*Supplied data*.
*-*-*
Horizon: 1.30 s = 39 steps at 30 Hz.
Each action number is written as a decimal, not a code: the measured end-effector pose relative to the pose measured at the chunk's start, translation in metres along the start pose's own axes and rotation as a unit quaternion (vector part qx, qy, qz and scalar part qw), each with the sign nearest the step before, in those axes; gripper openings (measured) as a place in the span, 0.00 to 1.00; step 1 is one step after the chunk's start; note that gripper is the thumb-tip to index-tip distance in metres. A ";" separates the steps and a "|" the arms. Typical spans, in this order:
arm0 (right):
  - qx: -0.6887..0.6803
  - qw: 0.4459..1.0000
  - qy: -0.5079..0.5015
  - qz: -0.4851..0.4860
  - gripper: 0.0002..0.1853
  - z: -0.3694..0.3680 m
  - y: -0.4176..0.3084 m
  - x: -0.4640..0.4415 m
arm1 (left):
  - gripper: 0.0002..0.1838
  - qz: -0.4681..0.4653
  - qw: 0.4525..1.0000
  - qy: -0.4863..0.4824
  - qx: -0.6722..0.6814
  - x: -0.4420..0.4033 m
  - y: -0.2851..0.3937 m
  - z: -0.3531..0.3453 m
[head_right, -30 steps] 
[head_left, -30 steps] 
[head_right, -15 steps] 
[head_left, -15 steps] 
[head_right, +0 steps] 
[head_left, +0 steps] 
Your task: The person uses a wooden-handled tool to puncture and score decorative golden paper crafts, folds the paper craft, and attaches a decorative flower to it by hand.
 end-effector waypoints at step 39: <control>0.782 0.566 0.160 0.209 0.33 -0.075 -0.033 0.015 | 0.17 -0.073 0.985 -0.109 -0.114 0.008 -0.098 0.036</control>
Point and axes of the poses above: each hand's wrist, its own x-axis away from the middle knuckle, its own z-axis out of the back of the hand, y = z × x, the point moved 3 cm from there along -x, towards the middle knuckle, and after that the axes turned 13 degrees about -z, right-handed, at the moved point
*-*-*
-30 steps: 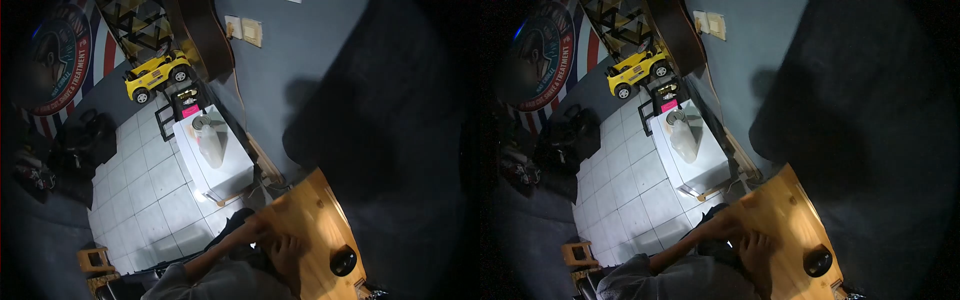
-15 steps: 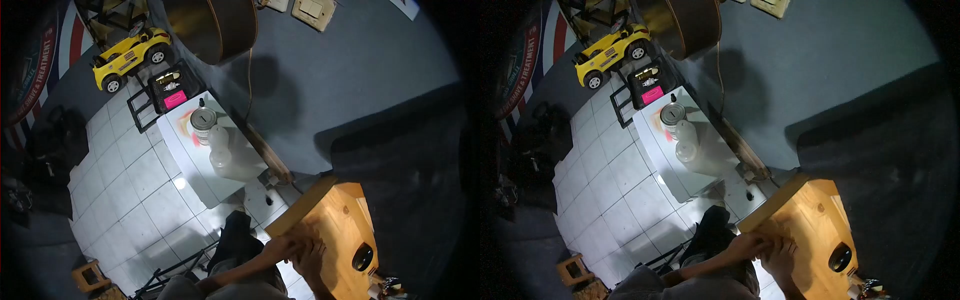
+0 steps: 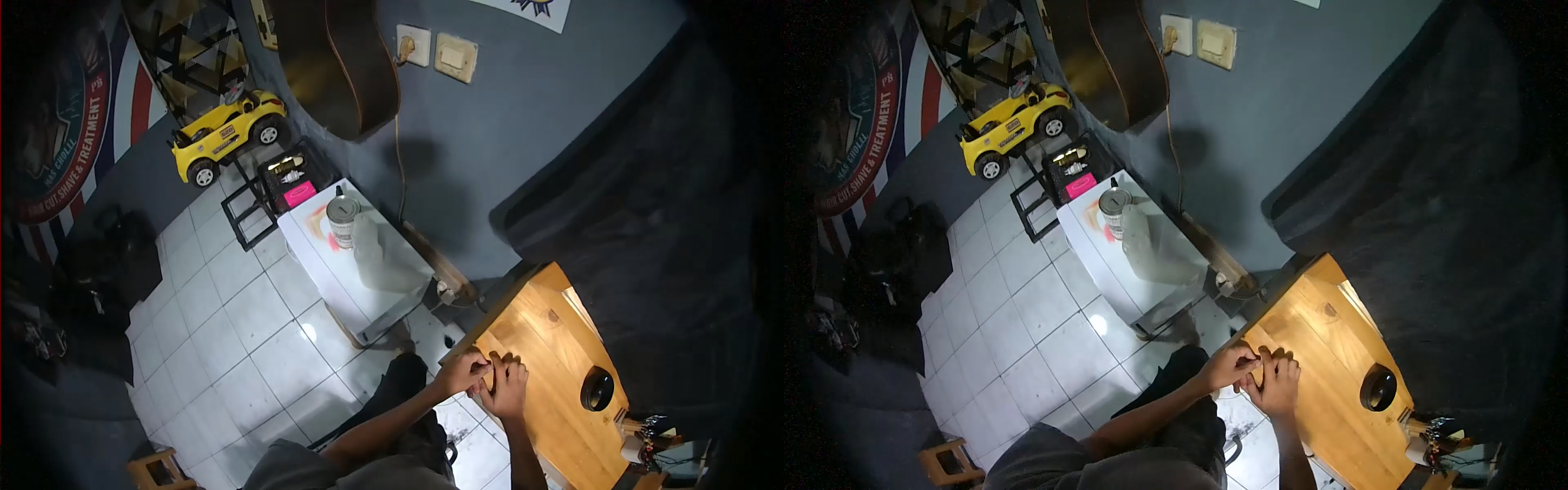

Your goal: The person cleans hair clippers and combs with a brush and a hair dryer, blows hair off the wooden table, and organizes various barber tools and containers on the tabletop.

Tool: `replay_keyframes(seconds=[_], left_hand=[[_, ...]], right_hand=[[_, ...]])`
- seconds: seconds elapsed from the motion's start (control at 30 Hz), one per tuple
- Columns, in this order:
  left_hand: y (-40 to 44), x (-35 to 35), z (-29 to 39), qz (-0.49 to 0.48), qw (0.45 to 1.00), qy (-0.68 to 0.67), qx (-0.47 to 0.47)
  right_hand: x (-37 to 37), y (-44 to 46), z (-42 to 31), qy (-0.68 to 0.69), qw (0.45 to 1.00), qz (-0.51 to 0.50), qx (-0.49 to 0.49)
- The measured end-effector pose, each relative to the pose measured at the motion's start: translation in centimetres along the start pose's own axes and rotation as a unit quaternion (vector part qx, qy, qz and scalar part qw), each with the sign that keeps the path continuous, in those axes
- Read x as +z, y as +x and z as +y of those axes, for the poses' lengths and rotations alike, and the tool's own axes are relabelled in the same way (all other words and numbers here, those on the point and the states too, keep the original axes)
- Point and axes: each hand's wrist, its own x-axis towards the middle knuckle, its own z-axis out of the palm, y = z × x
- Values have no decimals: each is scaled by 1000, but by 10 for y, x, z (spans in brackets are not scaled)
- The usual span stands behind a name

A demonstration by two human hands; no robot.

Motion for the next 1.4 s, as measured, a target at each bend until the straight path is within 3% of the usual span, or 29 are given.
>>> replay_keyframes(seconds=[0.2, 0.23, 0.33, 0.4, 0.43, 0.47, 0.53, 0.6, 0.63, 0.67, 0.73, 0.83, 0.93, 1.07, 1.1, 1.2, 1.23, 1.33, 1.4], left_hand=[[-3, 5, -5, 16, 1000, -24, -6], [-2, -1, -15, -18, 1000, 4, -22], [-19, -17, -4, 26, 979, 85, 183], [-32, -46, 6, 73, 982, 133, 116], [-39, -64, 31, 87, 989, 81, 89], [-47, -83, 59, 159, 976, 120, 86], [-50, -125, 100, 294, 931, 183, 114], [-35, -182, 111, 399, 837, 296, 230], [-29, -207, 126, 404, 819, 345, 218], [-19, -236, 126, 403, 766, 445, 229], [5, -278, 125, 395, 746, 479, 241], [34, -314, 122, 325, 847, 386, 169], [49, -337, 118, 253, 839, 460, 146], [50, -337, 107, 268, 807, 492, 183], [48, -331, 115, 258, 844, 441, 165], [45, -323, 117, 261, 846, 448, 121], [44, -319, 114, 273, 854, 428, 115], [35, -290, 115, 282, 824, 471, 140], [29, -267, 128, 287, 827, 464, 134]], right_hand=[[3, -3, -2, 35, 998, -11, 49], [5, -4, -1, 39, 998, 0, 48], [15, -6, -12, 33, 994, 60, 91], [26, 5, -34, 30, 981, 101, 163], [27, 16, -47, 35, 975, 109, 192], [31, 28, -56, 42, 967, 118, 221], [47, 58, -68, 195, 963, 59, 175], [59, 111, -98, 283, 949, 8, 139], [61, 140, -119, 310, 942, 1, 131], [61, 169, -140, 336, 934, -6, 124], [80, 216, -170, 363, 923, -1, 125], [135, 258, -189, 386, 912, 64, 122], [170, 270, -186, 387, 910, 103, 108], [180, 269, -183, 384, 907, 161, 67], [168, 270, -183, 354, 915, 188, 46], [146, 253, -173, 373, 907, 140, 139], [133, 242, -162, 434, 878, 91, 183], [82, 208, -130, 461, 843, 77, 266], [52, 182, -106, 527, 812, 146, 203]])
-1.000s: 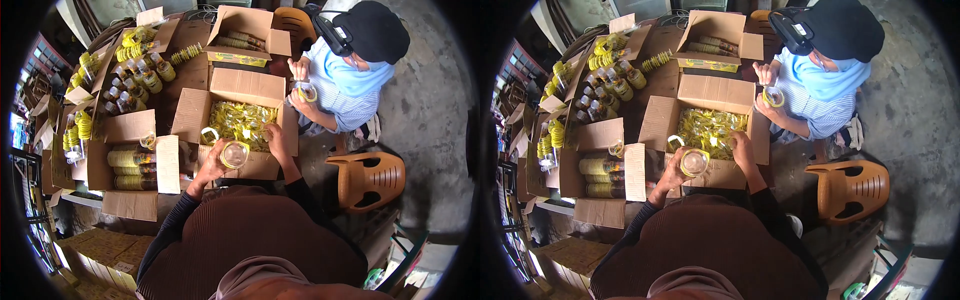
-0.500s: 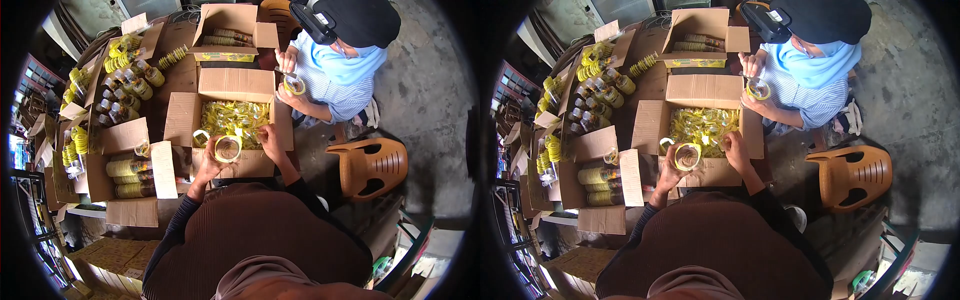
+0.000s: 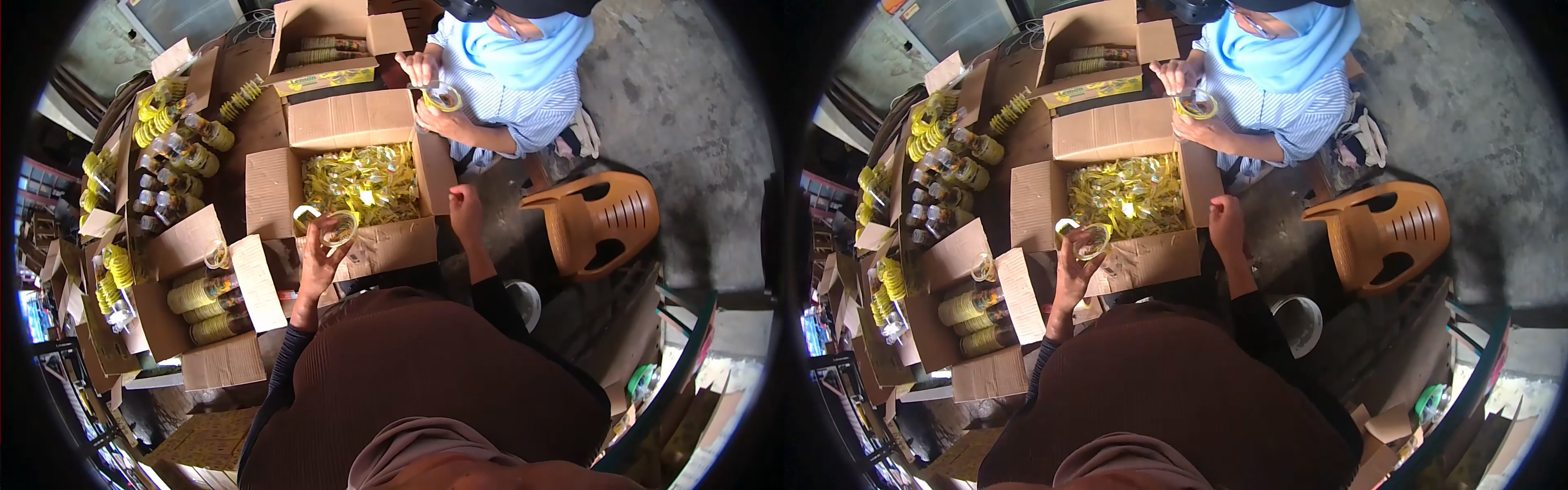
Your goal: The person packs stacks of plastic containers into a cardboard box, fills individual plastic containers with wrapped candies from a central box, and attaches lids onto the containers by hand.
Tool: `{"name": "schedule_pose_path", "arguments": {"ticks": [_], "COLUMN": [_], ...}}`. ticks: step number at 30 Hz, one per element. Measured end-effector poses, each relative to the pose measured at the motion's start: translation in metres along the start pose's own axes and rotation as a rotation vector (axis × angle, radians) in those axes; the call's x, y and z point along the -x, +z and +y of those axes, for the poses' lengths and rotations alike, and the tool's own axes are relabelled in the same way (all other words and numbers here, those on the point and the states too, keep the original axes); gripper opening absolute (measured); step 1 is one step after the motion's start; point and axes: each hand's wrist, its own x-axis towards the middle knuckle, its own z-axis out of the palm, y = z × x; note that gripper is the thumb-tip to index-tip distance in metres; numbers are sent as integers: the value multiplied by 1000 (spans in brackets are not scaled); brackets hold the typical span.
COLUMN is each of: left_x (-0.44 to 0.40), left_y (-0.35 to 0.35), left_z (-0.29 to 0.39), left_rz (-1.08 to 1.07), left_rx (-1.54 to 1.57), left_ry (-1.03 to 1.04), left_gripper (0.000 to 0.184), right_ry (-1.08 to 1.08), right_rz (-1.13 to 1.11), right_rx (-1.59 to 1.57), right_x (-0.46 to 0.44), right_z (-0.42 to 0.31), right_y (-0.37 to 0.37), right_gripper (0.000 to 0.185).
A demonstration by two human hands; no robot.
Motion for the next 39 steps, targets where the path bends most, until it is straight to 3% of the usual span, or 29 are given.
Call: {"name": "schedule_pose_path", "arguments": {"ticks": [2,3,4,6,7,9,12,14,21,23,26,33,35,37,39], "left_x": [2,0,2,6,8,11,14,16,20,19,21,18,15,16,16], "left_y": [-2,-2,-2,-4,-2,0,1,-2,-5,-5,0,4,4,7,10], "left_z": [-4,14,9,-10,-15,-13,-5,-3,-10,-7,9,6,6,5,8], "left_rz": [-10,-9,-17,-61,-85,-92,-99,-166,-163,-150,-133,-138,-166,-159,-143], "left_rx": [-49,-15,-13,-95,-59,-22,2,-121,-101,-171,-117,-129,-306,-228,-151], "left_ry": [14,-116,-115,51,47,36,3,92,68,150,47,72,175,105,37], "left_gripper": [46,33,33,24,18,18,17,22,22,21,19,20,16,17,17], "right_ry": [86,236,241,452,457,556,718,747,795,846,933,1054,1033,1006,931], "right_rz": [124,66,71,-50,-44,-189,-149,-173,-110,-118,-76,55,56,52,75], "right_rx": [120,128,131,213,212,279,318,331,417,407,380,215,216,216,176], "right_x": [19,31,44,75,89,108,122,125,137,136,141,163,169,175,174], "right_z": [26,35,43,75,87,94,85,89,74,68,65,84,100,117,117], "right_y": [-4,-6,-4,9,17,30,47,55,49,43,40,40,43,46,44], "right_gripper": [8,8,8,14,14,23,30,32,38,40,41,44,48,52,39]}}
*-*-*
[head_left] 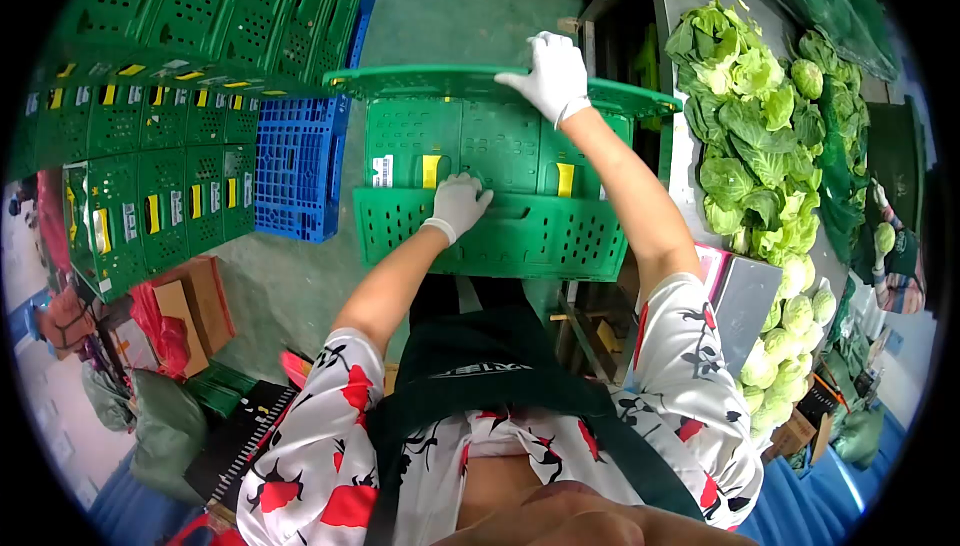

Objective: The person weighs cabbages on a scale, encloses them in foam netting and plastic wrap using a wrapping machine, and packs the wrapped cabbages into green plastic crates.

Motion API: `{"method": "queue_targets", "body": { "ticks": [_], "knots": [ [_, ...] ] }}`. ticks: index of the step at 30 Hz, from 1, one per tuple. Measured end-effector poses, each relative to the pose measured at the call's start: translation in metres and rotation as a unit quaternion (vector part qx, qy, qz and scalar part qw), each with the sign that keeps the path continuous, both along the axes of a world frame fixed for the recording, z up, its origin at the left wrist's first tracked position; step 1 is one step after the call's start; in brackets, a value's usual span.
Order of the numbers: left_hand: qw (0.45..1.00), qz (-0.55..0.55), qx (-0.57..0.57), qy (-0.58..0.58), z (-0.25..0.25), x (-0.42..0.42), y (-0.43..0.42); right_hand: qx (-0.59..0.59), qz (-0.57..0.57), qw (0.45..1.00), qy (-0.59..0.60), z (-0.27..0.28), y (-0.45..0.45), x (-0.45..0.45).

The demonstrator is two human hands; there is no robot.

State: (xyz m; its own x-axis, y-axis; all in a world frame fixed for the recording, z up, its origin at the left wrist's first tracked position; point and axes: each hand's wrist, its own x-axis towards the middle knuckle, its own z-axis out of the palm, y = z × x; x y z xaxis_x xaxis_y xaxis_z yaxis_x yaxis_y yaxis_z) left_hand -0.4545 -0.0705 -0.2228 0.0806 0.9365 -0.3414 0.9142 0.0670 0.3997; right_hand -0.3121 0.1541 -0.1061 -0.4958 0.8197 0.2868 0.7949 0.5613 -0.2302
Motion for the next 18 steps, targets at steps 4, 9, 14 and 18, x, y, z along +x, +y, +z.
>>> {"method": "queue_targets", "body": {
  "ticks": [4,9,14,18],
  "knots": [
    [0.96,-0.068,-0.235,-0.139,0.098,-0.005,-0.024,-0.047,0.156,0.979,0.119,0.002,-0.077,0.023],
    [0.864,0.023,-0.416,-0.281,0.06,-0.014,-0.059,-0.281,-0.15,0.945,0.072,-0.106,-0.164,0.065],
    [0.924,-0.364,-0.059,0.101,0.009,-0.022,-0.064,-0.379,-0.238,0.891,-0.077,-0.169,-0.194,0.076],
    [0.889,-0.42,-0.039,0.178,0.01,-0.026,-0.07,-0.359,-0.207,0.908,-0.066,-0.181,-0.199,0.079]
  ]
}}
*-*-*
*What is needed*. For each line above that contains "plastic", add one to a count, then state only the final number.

*Exercise solution*. 2